[nwallin]

I used to think that too. Life could be anything; crystals, pure energy, eddies in the superfluid cores of neutron stars, swimming in seas of metallic hydrogen in Jupiter's core, living clouds floating in Venus' upper atmosphere.

The trouble is that when you start asking yourself about what the fundamental nature of life is, all the fun stuff starts to fall out.

For life to be life, it needs to do work. You need a metabolism. You need to "do stuff". The only way to do work ("work" in the physics sense) is to leverage an energy gradient; you need to have hot/cold, high/low pressure, bright/dark, high/low salt concentrations, high/low energy chemicals, positive/negative charge, etc. And you need to extract work from the differences between them. Therefore, you need to have a physical barrier between your high/low energy states; if you didn't, the system would reach equilibrium without you. So you need a physical barrier, it has to be a solid or liquid: you've eliminated your beings of pure energy, superfluid eddies, living clouds.

It's all well and good to use whatever weird energy gradient you want, but most energy gradients are simply too inconvenient; if you want to get energy, chemistry is ultimately going to be the only one that works. It's fine for plants to break water molecules with relatively high energy photons, but you can't build complicated structures with light. You need chemistry. And for chemistry you need to be in the liquid phase. So you've eliminated your crystal based life.

So everything is chemicals with complex structures in a liquid. It doesn't have to be proteins constructed with amino acids, it doesn't have to be ribosomes constructed from RNA, but you need some sort of 'interesting' chemical. How do you build interesting chemicals? Well you have to use carbon. You have to use carbon, no other element fits the bill. The metals are right out; they only form metallic bonds and ionic bonds which are non-structural. The noble gases are out because they don't do chemistry. The halogens are out because they can form just the one covalent bond. The chalcogens (oxygen, sulfur, etc) are also out for the same reason; with only two covalent bonding points you can form chains and rings, but not a branching structure. Nitrogen is too happy to form a triple bond with itself, producing a gas, so basically all molecules with lots of nitrogen atoms are explosive. Phosphorus is a decent candidate, but its chemistry is very finicky. Carbon is great, because it forms 4 covalent bonds that are not too strong and not too weak. Silicon is ... ok? But it cannot form double bonds, it tends to form weak bonds, and is unstable in most chemistries.
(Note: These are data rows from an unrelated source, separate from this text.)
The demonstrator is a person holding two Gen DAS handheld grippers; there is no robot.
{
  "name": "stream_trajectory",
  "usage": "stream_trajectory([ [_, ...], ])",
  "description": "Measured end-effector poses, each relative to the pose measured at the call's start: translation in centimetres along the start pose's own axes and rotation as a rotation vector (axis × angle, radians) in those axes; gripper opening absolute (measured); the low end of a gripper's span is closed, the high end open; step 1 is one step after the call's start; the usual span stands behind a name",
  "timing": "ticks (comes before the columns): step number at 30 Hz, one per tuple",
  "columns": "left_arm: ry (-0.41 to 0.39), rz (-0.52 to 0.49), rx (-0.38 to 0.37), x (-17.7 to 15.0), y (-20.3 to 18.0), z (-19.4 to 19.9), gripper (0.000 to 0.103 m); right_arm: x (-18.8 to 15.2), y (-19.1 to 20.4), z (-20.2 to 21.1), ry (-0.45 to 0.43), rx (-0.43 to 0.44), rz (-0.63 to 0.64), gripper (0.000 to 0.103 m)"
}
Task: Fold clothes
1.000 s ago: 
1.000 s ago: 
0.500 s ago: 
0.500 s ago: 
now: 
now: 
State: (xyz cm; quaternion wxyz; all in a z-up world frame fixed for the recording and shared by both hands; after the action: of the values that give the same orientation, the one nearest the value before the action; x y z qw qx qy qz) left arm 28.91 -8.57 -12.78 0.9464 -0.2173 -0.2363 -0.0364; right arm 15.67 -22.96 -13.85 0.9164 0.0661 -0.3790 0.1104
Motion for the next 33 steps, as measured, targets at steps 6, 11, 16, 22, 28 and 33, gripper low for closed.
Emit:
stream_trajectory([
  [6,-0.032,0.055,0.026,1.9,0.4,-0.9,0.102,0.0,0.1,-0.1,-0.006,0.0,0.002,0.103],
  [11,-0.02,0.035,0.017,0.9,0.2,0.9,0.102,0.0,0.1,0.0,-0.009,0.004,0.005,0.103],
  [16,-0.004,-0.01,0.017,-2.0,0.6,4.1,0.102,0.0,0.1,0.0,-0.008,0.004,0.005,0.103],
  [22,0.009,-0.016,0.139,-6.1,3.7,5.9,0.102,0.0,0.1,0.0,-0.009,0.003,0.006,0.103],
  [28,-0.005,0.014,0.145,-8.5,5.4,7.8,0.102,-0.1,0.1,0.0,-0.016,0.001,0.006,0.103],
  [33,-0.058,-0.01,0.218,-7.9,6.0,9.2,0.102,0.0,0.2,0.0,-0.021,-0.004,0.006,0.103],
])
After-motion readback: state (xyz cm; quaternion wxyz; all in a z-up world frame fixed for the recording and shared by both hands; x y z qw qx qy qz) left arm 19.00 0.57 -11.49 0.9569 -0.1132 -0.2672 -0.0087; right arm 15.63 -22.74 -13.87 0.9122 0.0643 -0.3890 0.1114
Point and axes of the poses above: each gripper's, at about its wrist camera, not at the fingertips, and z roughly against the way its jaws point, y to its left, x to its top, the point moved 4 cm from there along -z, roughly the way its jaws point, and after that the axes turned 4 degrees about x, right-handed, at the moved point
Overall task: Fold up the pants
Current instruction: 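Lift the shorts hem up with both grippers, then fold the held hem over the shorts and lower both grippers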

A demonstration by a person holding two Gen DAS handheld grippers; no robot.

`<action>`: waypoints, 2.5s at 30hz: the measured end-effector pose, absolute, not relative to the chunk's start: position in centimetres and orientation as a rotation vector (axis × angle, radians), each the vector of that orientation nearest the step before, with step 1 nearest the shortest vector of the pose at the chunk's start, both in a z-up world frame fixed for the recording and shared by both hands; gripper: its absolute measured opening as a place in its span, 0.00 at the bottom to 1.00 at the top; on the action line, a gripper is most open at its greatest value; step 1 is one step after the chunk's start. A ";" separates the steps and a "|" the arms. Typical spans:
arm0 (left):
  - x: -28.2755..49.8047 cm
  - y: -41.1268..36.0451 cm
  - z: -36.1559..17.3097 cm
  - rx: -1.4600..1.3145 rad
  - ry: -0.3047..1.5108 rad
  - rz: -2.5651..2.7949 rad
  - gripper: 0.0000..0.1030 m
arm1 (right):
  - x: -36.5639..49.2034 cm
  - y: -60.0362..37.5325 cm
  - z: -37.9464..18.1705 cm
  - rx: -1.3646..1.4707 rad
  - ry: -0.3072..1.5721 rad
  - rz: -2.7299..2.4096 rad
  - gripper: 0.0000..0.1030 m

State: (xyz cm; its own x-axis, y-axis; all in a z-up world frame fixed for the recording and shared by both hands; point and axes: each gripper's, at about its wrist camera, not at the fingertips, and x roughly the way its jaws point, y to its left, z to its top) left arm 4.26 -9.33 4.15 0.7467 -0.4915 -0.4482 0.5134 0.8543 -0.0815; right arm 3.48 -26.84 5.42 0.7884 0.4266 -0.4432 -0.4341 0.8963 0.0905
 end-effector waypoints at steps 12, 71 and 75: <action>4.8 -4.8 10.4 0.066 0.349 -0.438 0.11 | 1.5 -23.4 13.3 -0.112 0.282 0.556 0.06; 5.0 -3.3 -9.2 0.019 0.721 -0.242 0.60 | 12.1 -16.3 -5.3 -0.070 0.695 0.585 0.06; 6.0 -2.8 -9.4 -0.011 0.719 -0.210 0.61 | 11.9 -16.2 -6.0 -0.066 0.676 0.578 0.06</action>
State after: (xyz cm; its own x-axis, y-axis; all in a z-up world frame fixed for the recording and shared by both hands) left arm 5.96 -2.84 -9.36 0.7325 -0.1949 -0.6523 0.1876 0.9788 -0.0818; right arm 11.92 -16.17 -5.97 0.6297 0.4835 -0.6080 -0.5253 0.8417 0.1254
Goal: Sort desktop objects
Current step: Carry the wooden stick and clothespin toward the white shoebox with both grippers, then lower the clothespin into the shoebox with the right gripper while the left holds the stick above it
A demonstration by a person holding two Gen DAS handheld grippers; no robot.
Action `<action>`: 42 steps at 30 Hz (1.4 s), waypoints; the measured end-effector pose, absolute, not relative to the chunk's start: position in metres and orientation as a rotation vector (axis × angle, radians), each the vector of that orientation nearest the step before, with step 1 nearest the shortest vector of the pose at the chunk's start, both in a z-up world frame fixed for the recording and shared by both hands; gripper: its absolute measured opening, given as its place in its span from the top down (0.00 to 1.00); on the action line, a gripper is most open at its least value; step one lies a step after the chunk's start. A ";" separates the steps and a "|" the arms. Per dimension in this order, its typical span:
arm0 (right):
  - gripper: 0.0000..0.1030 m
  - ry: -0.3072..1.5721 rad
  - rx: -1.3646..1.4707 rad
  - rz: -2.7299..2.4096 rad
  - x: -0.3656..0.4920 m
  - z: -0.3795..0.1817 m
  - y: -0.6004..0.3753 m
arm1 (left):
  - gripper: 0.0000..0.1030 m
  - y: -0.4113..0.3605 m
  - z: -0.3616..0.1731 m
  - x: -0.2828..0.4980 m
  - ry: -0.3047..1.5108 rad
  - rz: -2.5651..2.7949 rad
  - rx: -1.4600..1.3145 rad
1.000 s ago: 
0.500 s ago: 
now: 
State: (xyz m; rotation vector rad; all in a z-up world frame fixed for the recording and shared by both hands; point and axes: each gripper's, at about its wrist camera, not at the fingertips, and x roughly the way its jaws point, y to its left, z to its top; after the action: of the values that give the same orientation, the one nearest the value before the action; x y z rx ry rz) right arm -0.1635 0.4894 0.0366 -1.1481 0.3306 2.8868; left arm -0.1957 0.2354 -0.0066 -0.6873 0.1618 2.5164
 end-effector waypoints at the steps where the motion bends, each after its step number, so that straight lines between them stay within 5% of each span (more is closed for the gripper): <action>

So life has to be carbon based. This puts an upper limit on temperatures, because interesting carbon chemistry breaks down at high temperatures. Venus is out, the depths of Jupiter are out.

So we're looking at other solvents besides water. Methane is a great candidate, and as a result lots of people are clamoring to get a Titan mission going. Ammonia is something people talk about, but it's unlikely to be able to form ponds or oceans on a world; it's probably going to break down into methane and molecular nitrogen, because again, carbon rules. But if we detected a large amount of ammonia in the spectra of a planet that could maintain temperatures consistent with liquid ammonia, you could bet that everyone is going to clamoring to study it in detail.

So what are we looking at? Carbon based life on planets with liquid oceans. Which is basically the same as us. We haven't gotten here because we're biased towards what we're like, we've gotten here by starting from first principals, considered everything, and eliminated the things which are impossible.

[don_esteban]

I don't see how your argument refutes living clouds. Hurricanes, after all, are self-organized heat engines, a proto-life that is hampered on Earth by very marginal conditions and that pesky dry land.

On gas giants, the conditions are much better for sustainable 'life' of long-lived cyclones, you can see huge amounts of them on Jupiter an Saturn, even very long-lived ones (hello The Great Red Spot). Instances of these cyclones merging with ('eating') each other are well-documented.

Yes, they work on very different scales (both space- and time-) then us, and might have problems reaching high-intelligence in reasonable time, but I see no reason a long-lived giant cyclonic storm can't match the complexity of small bacteria. In the environment they 'live' they would interact with similar 'life' on a continuous basis and the more successful ones would survive and might even 'evolve' in a Darwinian fashion.

This shows that the chemistry-based arguments are way too limiting.

Of course, stars themselves are a prime example of self-sustaining energy-extraction 'life', again, absolutely without the need for chemistry - there the problem is that the meaningful interaction with the outside environment is rather limited (on the star's scale) so it would be more difficult to 'evolve'. I would still like to see self-sustaining solitons of magnetic energy thriving in/on the stars, competeing with each other (and their interactions/fights ending up in solar flares), but I am not sure such things can work (unlike hurricanes, that definitely work).